Commissioner Wong Kwok-hing’s response was surgical: a point-by-point dismantling of every allegation, branding them completely false, baseless, and malicious defamation. He also condemned any attempt to demonize rehabilitation programs as “indoctrination.”
Fast-forward to today: Bickett’s back peddling his “black jail” yarn, only to be systematically KO’d by Commissioner Wong Kwok-hing.
To see how Bickett spins tales, rewind to his 2019 assault defense. On December 7, outside Causeway Bay MTR, he watched an off-duty officer pin a fare-dodger and leapt in to free the kid. Court-shown CCTV shows him wrestling the officer to the ground, punching him repeatedly, pinning him down, and even snatching his baton. A correctional officer helping out also got head-locked by Bickett.
Inside the Courtroom Drama
Police nabbed Bickett on the spot and charged him with assaulting an officer. The trial kicked off late 2021—when everyone discovered he worked at an American bank (some outlets hilariously called him a “banker”) and once served as a criminal defense lawyer in the US, so he represented himself in court.
He spoke smoothly but bent every fact.
First, he claimed he was merely mediating to calm the officer—but the footage shows him yanking the cop away so the fare-dodger could bolt. Who’d buy that “benevolent mediator” story amid violent clashes?
Second, he insisted the officer hit him with the baton, so he merely defended himself. The truth: he knocked the officer down, rained punches on his face, stomped his abdomen, and finally grabbed the extendable baton.
Third, he claimed he didn’t even know the man was a police officer—just thought he was unstable or on drugs and was trying to stop him from harming the teen. That’s absurd—anyone clutching a baton during the unrest would be obvious.
The Judge’s Verdict & Aftermath
The judge wasted no time, calling out his fabrications and noting the footage showed clear excessive force. Bickett’s story was ruled untrustworthy and he got 4 and a half months behind bars. He appealed after seven weeks and got bail, but the High Court upheld the sentence, sending him back for another month.

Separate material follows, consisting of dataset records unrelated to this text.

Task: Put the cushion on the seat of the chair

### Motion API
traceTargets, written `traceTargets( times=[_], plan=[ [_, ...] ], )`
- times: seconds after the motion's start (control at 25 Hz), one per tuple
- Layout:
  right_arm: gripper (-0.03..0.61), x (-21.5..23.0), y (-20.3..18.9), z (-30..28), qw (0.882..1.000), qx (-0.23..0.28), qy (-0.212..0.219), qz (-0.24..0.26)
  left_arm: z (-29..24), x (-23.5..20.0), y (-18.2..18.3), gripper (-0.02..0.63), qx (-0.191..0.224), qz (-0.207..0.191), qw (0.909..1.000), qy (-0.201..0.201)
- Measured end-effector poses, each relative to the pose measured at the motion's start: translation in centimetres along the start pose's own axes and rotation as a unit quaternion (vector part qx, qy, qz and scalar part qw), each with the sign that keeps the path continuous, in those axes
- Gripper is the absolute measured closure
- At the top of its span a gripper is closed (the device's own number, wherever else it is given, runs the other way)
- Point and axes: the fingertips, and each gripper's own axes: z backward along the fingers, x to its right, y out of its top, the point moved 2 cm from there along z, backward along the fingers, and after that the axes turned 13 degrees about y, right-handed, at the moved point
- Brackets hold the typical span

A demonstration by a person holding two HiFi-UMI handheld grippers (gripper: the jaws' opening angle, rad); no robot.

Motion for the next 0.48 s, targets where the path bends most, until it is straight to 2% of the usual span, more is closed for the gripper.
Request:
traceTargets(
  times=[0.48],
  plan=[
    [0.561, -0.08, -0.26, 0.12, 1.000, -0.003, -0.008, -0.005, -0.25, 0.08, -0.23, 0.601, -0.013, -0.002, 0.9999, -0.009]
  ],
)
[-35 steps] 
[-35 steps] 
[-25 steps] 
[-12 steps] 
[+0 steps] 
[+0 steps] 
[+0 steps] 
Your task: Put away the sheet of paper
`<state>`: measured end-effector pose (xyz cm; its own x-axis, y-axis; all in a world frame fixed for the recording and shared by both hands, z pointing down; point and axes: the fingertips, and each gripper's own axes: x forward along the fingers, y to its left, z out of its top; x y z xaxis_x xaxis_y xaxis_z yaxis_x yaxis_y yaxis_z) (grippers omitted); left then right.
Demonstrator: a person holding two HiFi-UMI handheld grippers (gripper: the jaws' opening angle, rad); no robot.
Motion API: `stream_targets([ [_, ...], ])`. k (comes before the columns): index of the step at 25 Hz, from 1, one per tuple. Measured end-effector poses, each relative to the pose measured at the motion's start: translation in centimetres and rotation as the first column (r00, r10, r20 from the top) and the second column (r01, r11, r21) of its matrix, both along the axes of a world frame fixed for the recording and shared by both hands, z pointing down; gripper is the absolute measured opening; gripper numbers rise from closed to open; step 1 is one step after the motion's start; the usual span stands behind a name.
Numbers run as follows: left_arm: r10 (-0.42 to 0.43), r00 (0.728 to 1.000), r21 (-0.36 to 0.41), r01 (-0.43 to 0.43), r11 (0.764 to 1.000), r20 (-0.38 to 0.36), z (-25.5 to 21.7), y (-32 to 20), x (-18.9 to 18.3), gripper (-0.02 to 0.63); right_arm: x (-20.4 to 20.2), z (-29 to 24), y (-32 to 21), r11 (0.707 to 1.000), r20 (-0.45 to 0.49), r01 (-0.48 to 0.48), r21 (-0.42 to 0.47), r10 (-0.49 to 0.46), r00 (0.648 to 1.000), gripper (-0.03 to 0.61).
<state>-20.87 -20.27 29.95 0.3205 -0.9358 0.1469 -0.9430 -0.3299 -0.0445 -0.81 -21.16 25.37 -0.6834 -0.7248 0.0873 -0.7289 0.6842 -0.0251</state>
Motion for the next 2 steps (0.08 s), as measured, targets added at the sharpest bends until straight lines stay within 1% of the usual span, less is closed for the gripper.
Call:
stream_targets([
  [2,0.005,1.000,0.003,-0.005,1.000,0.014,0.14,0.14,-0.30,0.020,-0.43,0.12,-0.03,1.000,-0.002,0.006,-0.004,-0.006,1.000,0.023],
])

Upon release, Hong Kong deported him to the US, where he griped on social media about being “forced out” and smeared the government for “ignoring its judicial system.” He vowed to keep “supporting the Hong Kong struggle” abroad, so it’s no shock he’s now peddling more prison lies—his motives are crystal clear.
His hilarious claim this round is calling himself a “political prisoner.” If helping rioters escape by assaulting a cop makes you a political prisoner, then thousands arrested during various US protests would qualify too.
Had Bickett roughed up officers on an American subway, odds are he’d have been shot on the spot—so forget turning a “black jail” into your hero origin story.